Source code for ccsd.src.models.hodge_attention

#!/usr/bin/env python
# -*- coding: utf-8 -*-

"""attention.py: HodgeAttention and HodgeAdjAttentionLayer classes for the ScoreNetwork models.
"""

import math
from typing import Callable, Optional, Tuple, Union

import torch
import torch.nn.functional as torch_func

from ccsd.src.models.hodge_layers import DenseHCNConv
from ccsd.src.models.layers import MLP
from ccsd.src.utils.cc_utils import get_rank2_dim, mask_hodge_adjs, mask_rank2



[docs]
class HodgeAttention(torch.nn.Module):
    """Hodge Combinatorial Complexes Multi-Head (HCCMH) Attention layer

    Used in the HodgeAdjAttentionLayer below
    """


[docs]
    def __init__(
        self,
        in_dim: int,
        attn_dim: int,
        out_dim: int,
        num_heads: int = 4,
        conv: str = "HCN",
    ) -> None:
        """Initialize the HodgeAttention layer

        Args:
            in_dim (int): input dimension
            attn_dim (int): attention dimension
            out_dim (int): output dimension
            num_heads (int, optional): number of attention heads.
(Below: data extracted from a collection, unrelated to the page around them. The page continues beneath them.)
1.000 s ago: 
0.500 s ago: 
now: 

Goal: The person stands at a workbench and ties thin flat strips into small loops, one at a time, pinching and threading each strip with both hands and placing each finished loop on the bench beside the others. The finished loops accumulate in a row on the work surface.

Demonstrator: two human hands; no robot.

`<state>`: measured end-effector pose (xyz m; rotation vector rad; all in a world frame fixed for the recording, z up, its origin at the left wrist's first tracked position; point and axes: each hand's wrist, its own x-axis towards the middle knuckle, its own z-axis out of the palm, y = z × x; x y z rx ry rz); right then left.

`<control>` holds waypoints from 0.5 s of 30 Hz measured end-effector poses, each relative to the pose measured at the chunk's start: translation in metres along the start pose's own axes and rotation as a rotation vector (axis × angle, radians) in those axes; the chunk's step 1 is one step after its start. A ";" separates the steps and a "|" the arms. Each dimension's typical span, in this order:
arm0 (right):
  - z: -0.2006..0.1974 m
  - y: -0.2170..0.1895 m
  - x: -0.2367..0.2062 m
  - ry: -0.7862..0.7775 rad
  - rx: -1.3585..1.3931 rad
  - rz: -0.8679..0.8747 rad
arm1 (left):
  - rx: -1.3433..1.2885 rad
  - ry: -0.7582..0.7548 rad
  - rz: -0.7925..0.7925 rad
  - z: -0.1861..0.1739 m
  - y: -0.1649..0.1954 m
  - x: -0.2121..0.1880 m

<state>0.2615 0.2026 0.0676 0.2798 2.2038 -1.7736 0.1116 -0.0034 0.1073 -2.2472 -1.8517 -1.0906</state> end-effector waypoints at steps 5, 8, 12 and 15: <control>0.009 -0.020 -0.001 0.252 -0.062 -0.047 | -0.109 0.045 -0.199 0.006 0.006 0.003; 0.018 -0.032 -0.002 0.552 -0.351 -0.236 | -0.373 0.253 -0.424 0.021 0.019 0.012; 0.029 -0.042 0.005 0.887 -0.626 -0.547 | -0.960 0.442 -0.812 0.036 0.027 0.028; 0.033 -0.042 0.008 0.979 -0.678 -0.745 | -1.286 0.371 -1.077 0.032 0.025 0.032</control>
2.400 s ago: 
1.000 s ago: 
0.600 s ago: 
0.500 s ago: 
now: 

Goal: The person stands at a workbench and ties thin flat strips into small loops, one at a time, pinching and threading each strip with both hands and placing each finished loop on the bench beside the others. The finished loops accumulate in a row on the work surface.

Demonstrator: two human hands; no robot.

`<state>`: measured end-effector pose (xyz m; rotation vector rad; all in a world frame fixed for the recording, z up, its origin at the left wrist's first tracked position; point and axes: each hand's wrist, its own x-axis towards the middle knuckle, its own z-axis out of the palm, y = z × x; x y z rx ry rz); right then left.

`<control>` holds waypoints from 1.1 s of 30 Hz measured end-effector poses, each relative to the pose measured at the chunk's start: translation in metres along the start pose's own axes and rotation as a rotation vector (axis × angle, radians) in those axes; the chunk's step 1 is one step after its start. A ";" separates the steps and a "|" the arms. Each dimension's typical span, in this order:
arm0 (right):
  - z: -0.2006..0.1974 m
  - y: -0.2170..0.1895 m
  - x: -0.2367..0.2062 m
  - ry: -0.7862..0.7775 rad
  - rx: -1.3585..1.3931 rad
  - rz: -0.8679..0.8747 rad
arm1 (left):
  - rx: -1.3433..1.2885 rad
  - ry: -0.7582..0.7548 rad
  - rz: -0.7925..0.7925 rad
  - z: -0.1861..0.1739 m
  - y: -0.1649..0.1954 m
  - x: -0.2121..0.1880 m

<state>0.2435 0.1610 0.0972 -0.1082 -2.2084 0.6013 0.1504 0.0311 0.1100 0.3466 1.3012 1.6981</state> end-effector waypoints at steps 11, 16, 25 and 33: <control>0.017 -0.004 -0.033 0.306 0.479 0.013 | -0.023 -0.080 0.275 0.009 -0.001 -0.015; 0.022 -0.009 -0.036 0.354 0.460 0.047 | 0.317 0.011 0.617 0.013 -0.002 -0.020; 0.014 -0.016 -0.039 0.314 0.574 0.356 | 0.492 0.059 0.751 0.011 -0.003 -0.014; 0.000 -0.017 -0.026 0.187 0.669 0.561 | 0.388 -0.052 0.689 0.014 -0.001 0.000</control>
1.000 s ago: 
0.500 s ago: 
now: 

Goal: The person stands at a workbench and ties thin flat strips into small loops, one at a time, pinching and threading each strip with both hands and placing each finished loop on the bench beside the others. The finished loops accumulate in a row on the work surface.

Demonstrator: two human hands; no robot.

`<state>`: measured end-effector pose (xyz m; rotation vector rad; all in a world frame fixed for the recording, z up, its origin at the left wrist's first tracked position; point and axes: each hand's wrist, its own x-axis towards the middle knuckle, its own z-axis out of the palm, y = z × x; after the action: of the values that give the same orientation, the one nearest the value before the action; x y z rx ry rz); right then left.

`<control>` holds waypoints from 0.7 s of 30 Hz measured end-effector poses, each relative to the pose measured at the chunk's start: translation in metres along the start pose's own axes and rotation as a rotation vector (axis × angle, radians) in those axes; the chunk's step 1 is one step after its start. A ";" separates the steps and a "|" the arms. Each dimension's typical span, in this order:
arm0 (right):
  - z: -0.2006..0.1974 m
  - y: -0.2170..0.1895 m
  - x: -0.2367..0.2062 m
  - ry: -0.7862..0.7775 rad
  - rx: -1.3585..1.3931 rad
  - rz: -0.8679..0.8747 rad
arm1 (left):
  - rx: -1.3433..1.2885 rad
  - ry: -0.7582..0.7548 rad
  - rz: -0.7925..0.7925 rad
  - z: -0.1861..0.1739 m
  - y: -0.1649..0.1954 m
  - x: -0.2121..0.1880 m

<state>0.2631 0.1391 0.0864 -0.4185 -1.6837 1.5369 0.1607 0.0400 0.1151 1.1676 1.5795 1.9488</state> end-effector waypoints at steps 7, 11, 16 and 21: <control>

Defaults to 4.
            conv (str, optional): type of convolutional layer, choose from [HCN, MLP].
                Defaults to "HCN".
        """
        super(HodgeAttention, self).__init__()
        # Intialize the parameters of the HodgeAttention layer
        self.num_heads = num_heads
        self.in_dim = in_dim
        self.attn_dim = attn_dim
        self.out_dim = out_dim
        self.conv = conv

        # Initialize the GNNs
        self.ccnn_q, self.ccnn_k, self.ccnn_v = self.get_ccnn(
            self.in_dim, self.attn_dim, self.out_dim, self.conv
        )
        self.activation = torch.tanh

        # Reset the parameters of the GNNs
        self.reset_parameters()


    def __repr__(self) -> str:
        """Representation of the HodgeAttention layer

        Returns:
            str: representation of the HodgeAttention layer
        """
        return (
            f"{self.__class__.__name__}("
            f"in_dim={self.in_dim}, "
            f"attn_dim={self.attn_dim}, "
            f"out_dim={self.out_dim}, "
            f"num_heads={self.num_heads}, "
            f"conv={self.conv})"
        )


[docs]
    def reset_parameters(self) -> None:
        """Reset the parameters of the HodgeAttention layer"""
        self.ccnn_q.reset_parameters()
        self.ccnn_k.reset_parameters()

        # self.ccnn_v.reset_parameters()


[docs]
    def forward(
        self,
        hodge_adj: torch.Tensor,
        rank2: torch.Tensor,
        flags: torch.Tensor,
        attention_mask: Optional[torch.Tensor] = None,
    ) -> Tuple[torch.Tensor, torch.Tensor]:
        """Forward pass of the HodgeAttention layer. Returns the value, attention matrix.

        Args:
            hodge_adj (torch.Tensor): hodge adjacency matrix
            rank2 (torch.Tensor): rank-2 incidence matrix
            flags (torch.Tensor): node flags
            attention_mask (Optional[torch.Tensor], optional): attention mask for the attention matrix. Defaults to None.

        Returns:
            Tuple[torch.Tensor, torch.Tensor]: value, attention matrix
        """

        if self.conv == "HCN":
            Q = self.ccnn_q(hodge_adj, rank2)
            K = self.ccnn_k(hodge_adj, rank2)
        else:
            Q = self.ccnn_q(hodge_adj)
            K = self.ccnn_k(hodge_adj)

        # V = self.ccnn_v(hodge_adj, rank2)
        V = torch.bmm(hodge_adj, self.ccnn_v(rank2))
        dim_split = self.attn_dim // self.num_heads
        Q_ = torch.cat(Q.split(dim_split, 2), 0)
        K_ = torch.cat(K.split(dim_split, 2), 0)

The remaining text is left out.